The consequences of waiver of debt
The main consequence of a waiver is that the debtor is released from his commitment. The main commitment no longer exists, but so do the secondary matters to the main commitment. Secondary obligations can include a surety, a pledge or a mortgage. However, the reverse does not apply. It is not because a person no longer has to be a guarantor that the creditor has also renounced the principal obligation. The person claiming that the obligation is no longer due must prove this.
Several persons may be involved in an agreement. There may be several debtors and creditors, for example, as well as third parties who are guarantors (for the performance of an obligation).
First, there may be several debtors who are jointly and severally liable for the debt. This means that one person can be held liable for the whole but the debt is divided between the debtors. When a creditor grants discharge in respect of one debtor, it is presumed that all other debtors are also released. This presumption can be rebutted. If this is not the creditor's intention, he must say so explicitly. In that case, the share of the debtor who was granted a waiver will be deducted from the entire debt. If the creditor returns the title (for example, an agreement, notarial deed or judgment) to one of the (joint and several) debtors, it is certain that the remaining debtors have also been released.

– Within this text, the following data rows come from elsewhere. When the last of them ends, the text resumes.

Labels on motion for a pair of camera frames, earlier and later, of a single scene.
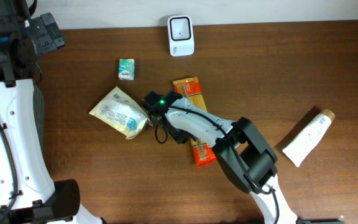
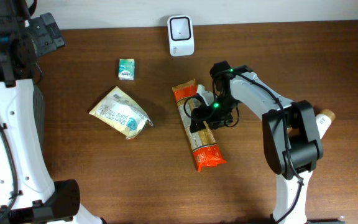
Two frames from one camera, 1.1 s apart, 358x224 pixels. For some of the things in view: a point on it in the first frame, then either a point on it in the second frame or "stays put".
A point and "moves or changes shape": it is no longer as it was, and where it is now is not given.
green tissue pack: x=126 y=69 stays put
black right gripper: x=180 y=138 -> x=203 y=108
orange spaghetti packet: x=188 y=88 moves or changes shape
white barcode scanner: x=181 y=35 stays put
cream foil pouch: x=122 y=112 stays put

Secondly, third parties may also be involved, for example guarantors. As mentioned, the release of the debtor will also release the guarantors. However, the release of the guarantor has more limited consequences. The principal debtor remains bound to its performance, as do the other guarantors. If the guarantor had to pay a sum of money to obtain a discharge, this amount will be deducted from the principal debt and benefit the other guarantors.